- [What is being asked]:
For the listing below, output exactly the lines from the line with "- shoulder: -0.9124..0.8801" up to and including the line with "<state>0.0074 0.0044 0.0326", and no other lines.

- [Records shown]:
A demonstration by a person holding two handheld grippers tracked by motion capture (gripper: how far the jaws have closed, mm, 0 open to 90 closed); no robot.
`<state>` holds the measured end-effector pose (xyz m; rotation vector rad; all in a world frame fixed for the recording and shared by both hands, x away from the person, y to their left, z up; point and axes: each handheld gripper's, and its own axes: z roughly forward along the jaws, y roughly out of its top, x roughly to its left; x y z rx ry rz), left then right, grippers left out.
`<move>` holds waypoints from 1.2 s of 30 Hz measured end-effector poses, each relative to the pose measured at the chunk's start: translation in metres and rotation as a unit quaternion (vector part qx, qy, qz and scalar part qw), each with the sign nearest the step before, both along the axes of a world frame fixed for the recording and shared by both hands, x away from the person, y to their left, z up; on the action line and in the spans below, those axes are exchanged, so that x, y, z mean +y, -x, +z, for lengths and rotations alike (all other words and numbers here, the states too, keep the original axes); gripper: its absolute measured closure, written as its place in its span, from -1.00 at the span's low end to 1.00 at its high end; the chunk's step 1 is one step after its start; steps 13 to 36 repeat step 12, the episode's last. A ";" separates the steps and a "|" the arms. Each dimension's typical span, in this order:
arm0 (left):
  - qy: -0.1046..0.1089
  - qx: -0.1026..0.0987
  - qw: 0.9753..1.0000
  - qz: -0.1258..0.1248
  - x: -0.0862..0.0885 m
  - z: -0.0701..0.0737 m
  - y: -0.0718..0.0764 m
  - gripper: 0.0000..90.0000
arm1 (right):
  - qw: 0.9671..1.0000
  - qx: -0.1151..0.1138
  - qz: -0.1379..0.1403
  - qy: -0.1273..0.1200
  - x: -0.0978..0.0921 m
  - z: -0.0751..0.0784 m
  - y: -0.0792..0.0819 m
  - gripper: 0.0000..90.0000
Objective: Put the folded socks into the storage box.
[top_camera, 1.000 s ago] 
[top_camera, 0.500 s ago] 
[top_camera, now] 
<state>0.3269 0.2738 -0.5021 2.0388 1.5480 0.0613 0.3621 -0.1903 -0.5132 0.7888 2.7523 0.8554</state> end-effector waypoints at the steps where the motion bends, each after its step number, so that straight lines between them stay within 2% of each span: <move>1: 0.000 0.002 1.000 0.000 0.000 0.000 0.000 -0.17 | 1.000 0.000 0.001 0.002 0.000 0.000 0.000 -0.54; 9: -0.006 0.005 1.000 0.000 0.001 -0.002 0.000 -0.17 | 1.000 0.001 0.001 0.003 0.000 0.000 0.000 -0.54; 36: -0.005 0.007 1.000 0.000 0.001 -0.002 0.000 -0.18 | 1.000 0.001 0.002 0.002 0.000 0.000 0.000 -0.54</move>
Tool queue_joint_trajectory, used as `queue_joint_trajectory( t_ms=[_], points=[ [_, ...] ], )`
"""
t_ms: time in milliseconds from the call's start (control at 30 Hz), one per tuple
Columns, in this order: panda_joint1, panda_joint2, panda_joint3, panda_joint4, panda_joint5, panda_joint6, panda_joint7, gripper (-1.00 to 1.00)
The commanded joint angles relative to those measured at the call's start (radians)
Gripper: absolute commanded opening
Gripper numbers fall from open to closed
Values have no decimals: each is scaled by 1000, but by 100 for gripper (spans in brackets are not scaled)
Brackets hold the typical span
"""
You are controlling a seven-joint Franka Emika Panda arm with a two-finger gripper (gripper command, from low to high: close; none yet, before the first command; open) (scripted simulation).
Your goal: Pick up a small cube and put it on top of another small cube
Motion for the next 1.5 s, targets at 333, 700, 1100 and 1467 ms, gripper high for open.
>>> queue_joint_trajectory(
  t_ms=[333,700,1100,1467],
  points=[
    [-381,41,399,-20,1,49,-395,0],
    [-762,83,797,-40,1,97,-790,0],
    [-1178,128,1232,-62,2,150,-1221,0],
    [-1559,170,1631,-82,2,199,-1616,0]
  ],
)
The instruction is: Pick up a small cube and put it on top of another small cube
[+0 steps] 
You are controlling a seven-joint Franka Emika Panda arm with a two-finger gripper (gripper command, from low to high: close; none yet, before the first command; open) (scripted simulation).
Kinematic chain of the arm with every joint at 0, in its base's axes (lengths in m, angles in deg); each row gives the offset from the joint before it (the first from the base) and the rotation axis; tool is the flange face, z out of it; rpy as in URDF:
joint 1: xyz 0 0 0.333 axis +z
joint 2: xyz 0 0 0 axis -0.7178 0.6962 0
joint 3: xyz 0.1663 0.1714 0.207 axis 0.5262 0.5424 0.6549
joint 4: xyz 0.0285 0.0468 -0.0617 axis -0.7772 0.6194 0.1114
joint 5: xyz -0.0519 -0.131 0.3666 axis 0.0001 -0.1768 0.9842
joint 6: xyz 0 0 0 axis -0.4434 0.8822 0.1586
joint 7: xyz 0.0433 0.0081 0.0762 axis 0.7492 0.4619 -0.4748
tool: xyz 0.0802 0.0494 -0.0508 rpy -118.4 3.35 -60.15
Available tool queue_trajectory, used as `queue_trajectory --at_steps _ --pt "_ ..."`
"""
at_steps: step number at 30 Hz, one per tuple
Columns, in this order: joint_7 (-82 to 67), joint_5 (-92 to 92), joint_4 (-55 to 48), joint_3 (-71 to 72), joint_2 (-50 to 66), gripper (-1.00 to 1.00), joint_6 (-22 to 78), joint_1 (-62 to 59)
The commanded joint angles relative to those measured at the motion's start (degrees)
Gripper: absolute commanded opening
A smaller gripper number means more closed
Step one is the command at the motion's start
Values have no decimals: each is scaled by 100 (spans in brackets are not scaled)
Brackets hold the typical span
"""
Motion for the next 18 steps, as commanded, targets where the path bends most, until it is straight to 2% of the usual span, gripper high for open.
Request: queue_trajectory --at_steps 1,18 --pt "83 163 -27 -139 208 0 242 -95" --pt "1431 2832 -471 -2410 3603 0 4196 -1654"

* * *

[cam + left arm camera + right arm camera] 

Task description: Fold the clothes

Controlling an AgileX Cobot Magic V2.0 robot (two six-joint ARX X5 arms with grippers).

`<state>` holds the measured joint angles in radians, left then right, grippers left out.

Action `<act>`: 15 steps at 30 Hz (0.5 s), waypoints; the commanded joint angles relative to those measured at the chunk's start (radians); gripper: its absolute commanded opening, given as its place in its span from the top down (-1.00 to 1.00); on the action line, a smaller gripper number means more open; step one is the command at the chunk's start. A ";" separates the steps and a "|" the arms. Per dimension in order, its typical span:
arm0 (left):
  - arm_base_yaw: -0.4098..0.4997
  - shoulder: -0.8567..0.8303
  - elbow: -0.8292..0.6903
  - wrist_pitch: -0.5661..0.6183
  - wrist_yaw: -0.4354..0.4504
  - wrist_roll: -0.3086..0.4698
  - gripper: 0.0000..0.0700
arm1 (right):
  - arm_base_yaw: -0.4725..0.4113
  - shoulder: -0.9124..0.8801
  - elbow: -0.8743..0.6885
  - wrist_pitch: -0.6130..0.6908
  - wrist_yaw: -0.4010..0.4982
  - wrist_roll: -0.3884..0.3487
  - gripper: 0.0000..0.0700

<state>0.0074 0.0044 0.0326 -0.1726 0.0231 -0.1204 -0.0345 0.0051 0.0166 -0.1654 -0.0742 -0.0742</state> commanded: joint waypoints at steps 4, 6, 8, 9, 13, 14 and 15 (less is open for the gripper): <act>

- [Response box]:
  - shoulder: -0.9124..0.8801
  - elbow: -0.8743..0.6885
  - wrist_pitch: -0.6130..0.6908
  - wrist_yaw: -0.4010..0.4982
  - wrist_roll: -0.3884..0.3487
  - gripper: 0.0000..0.0700

<state>0.0074 0.0044 0.0326 -0.1726 0.0231 -0.1204 -0.0345 0.0051 0.0166 -0.1654 -0.0742 -0.0742</state> commanded: joint waypoints at steps 4, 6, 8, 9, 13, 14 and 15 (less is open for the gripper): <act>

This output is now finished.